Writer/director, Pete Docter, explored the brain of a 9-year-old in Inside Out. Here, he and co-writer/director Kemp Powers and writer Mike Jones explore the soul, which is a bit more complicated. Adults should plan to go along for this ride. It’s sure to prompt some good discussion. Know that the visuals are not as colorful as Inside Out or Coco. This film has a look all its own, but it’s not as striking nor emotionally compelling.
The film opens with the Disney logo and you expect a familiar theme song. Instead you get a school band with its share of cute clunkers making it totally relatable. You soon find out there’s more to this story.
African-American Powers started out as consultant on the project but Docter soon added him as co-writer and director for his input.

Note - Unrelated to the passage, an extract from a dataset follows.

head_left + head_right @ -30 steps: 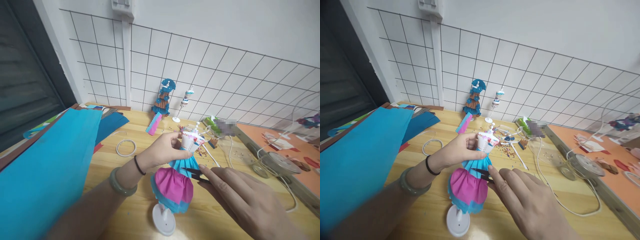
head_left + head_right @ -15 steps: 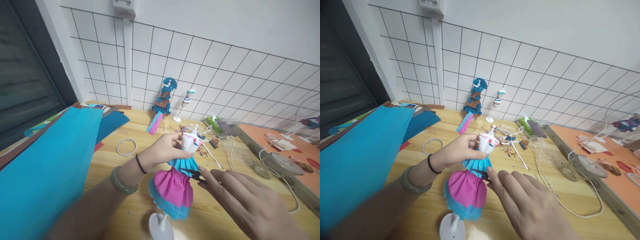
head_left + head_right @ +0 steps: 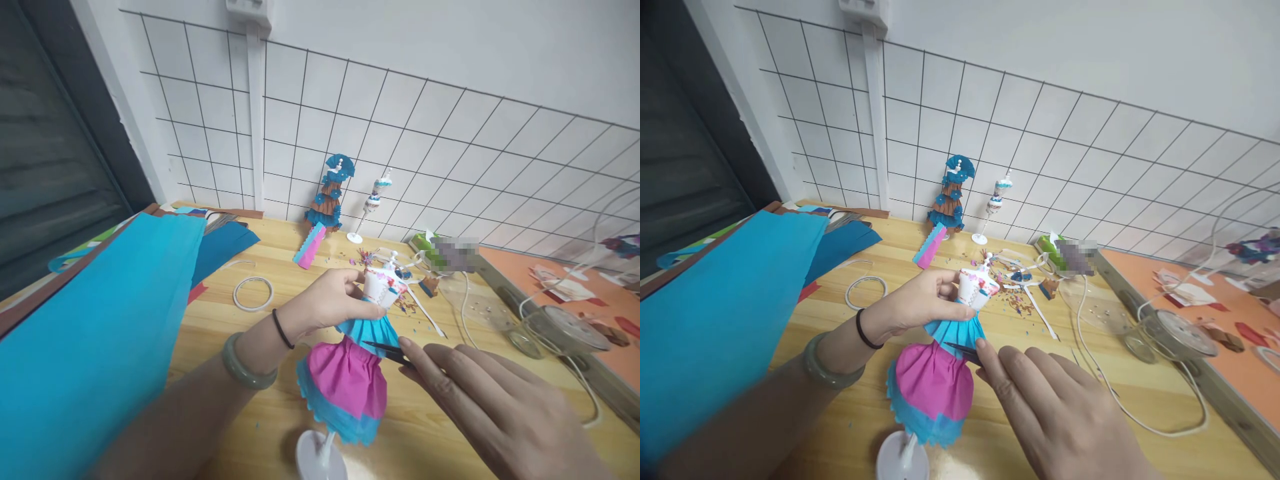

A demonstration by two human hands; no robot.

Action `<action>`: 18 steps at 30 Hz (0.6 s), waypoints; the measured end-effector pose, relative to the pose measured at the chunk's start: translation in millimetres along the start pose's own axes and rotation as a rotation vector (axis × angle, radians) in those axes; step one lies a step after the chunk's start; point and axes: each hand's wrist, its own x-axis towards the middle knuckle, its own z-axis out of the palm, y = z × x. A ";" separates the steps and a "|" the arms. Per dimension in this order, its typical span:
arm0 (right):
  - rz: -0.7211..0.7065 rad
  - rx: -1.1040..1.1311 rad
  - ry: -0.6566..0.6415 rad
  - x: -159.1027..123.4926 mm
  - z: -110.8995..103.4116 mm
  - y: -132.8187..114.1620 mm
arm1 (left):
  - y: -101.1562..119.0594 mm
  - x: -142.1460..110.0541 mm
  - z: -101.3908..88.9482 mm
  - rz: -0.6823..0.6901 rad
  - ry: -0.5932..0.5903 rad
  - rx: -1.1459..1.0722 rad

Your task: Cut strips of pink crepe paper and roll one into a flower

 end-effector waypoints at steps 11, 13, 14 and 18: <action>-0.004 -0.023 0.040 6.5 -2.8 1.9 | -2.8 1.6 -0.4 0.024 0.059 0.081; 0.015 -0.032 0.042 6.1 -2.8 1.5 | -3.5 1.7 0.1 0.020 0.080 0.109; 0.026 -0.036 0.039 5.4 -2.5 1.3 | -3.8 1.8 0.4 0.019 0.090 0.121; 0.039 -0.044 0.035 3.0 -0.3 1.0 | -5.2 2.4 1.9 0.014 0.118 0.142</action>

They made the lead a middle class Black guy, Joe Gardner, who lives to make music. Race is not an important factor in telling this story. Powers’ influence is seen in the fact that Joe lives a regular middle class life. He’s stuck teaching middle school band part-time to mostly disinterested students when all he really wants to do is play jazz piano.

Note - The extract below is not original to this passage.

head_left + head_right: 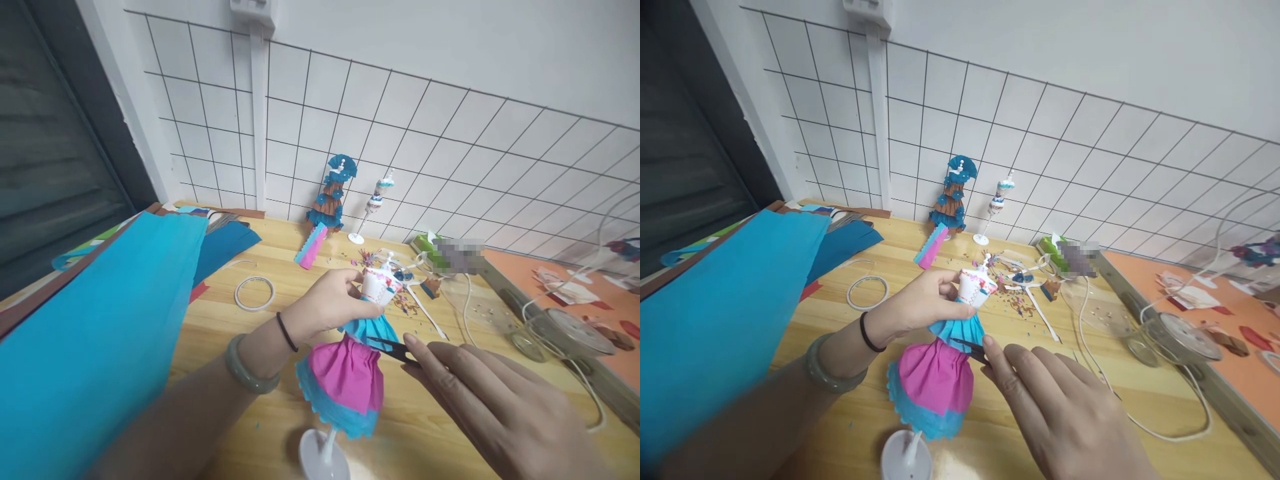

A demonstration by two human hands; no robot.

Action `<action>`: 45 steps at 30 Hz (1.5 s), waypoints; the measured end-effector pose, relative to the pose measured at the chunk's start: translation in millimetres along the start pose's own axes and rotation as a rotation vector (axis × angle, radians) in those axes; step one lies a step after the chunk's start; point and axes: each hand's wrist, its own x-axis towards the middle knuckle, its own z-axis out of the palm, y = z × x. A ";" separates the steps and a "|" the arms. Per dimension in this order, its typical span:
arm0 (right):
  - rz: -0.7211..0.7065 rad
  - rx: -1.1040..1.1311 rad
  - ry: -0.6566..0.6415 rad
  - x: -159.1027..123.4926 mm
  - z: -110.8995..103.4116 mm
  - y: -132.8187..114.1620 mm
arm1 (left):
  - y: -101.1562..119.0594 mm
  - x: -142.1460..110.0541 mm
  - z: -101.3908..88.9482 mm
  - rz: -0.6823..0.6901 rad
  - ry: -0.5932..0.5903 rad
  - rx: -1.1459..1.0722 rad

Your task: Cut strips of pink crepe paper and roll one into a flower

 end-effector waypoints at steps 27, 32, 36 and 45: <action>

Joe’s told to go full-time and give up on performing when his past student, Curly (Questlove) gets him a chance to audition for his idol, famous Jazz singer, Dorothea Williams (Angela Bassett voices). She is looking to replace the piano player for her group. She hires him on the spot to play that night! It’s his big break, but it’s cut short when he falls down a manhole! Next thing he knows, he’s on the conveyor belt to the Great Beyond where he turns into a little blue animated figure, literally on his way out. But he’s got to get to back to Earth, and fast!
Joe rebels by jumping out of line, ending up in The Great Before. Jerry is the cubist stick-figure boss who thinks Joe is there to mentor new sparks. By helping them discover their passions and personalities they’ll begin new lives on Earth. Joe needs to hitch a ride back there, where he came from, to get his body back so he can play his new gig! Then he meets 22 (Tina Fey) who has no interest in going to Earth to go through life’s experiences because she thinks it’s futile. You just die anyway.
She and Joe are on different wave lengths. Joe does his job as mentor and takes her to Earth to shows her why she needs an attitude adjustment. That’s where the fun begins. 22 goes with Joe on a series of adventures that show her life can be worth living and it reminds him of the same. There are a lot of cute lines Tina Fey wrote for herself that enhance their adventure. 22 learns there’s more to living than she thought.
The two emotional anchors for Joe are the barber shop where his regular barber is his sounding board/psycoanalyst. The scenes there show the close relationship they have. And the animation in the scene where Joe enters his Mom’s tailor shop lets you know this is his special place. His Mom understands his relationship to music and where it all began. These two scenes are the most soul-stirring in the film.
The music for the film is written, composed and performed by jazz stalwarts. The animation where the musicians are playing their instruments, especially Joe playing the piano, is so synchronized, you can follow his fingers playing each and every note. Jon Batiste was responsible for all of the jazz composition and arrangements when Joe’s on Earth. That includes Batiste’s own arrangement and performance of Curtis Mayfield’s “It’s All Right.” Trent Reznor and Atticus Ross created the score for the more ethereal scenes in The Great Before. But the soundtrack contains more songs and influence from Erika Badu, Herbie Hancock, Daveed Diggs and more.
This film may contain the heftiest life lesson in a Disney/Pixar film that targets adults more than children. Even though this doesn’t rank among the best of the studios’ work, this still meets Pixar’s high standards for storytelling, plucking those emotional heartstrings. Soul has plenty.